Some of the members here may remember the awesome chrome hubcaps that used to adorn the steelies on the Ghettoblaster. Well, today the hubcaps have moved on to another unlucky soul, my friend Jeremy, who happens to drive a brown B12 named "Mister Fudge." Hopefully he will be joining our ranks here soon. Here are some pictures of Mister Fudge with my lovely chrome hubcaps:


----------



## sentrastud (May 3, 2002)

tight! Tell him i welcome him to the chrome hubcap club!

-Nick


----------



## nak1 (May 17, 2002)

bling bling!


----------



## Guest (Jun 16, 2002)

yuck yuck


----------



## samo (Apr 30, 2002)

john200sx said:


> *yuck yuck *


Better than rust. Well, maybe not  .


----------



## sentra94xe (May 6, 2002)

*partial bling*



samo said:


> *Better than rust. *



Better than running the "black nasties", aka steelies. I sometimes miss my OEM 13" hubs... ::sniff sniff::... ok, I am lying. 

One man's loss is another man's gain.


----------



## MP2050 (May 1, 2002)

lmao--never thought I would c this......


----------



## RiceBox (Apr 30, 2002)

Black steelies is the style here in the winter. I guess people like showing that they have winter tires.


----------



## Guest (Jul 10, 2002)

nasty hubs....take em off


----------



## samo (Apr 30, 2002)

diadia said:


> *nasty hubs....take em off *


The nastyness is kind of the point. This B12 belongs to a friend of mine and it's a hunk of junk. Note the brown paintjob.
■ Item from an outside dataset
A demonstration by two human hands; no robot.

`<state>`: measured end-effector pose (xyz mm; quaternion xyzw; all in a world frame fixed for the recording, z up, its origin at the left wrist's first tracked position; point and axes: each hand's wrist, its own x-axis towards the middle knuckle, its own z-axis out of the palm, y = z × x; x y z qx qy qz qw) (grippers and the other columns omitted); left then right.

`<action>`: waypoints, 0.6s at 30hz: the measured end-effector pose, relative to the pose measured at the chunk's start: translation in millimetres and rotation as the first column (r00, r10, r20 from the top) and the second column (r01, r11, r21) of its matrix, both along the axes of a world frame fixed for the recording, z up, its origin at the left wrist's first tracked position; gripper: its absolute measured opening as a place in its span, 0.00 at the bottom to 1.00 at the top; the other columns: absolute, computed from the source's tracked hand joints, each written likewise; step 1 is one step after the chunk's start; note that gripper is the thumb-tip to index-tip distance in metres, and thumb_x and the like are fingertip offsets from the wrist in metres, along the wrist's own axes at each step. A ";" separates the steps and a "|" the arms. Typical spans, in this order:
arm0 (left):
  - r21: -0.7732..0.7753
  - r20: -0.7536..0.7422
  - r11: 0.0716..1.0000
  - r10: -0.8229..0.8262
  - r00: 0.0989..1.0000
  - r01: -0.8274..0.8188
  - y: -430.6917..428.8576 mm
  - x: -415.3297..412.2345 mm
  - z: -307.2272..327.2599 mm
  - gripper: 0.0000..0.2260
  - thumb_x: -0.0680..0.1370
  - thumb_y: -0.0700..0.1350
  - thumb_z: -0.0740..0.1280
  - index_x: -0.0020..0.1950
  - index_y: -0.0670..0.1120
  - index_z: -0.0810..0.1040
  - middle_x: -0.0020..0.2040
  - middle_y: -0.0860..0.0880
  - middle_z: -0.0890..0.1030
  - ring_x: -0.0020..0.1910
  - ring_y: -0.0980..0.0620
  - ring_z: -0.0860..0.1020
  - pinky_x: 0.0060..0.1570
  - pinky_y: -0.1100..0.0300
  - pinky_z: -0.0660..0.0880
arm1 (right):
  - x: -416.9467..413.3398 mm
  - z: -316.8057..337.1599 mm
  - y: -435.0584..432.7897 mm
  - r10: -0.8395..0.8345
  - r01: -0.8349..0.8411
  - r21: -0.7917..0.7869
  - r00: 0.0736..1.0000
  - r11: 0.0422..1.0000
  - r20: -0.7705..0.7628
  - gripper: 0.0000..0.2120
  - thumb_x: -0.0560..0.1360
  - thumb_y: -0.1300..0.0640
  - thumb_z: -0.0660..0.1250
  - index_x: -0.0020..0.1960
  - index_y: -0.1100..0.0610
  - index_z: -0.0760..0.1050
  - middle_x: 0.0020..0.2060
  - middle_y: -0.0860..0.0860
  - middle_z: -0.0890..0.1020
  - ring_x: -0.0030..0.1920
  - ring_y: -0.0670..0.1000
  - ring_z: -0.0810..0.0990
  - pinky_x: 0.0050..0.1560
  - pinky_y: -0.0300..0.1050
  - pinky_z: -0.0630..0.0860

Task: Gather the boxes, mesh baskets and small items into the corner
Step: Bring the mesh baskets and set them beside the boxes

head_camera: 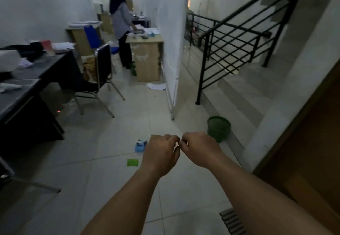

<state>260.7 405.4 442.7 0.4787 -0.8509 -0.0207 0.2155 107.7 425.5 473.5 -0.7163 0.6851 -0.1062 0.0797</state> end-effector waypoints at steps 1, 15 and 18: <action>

Also, you can't see it in the pictures, but the car is _covered_ in rust.

For people who are over on the B15sentra.net boards, these chrome hubcaps have been a sort-of running joke, since they're so incredibly hideous.

I still laugh whenever that poor old car pulls up to my house.


----------



## rios (Jun 10, 2002)

i run my winter rims with the hub caps i got from nissan. but thos chromies would be sweeeeet too


----------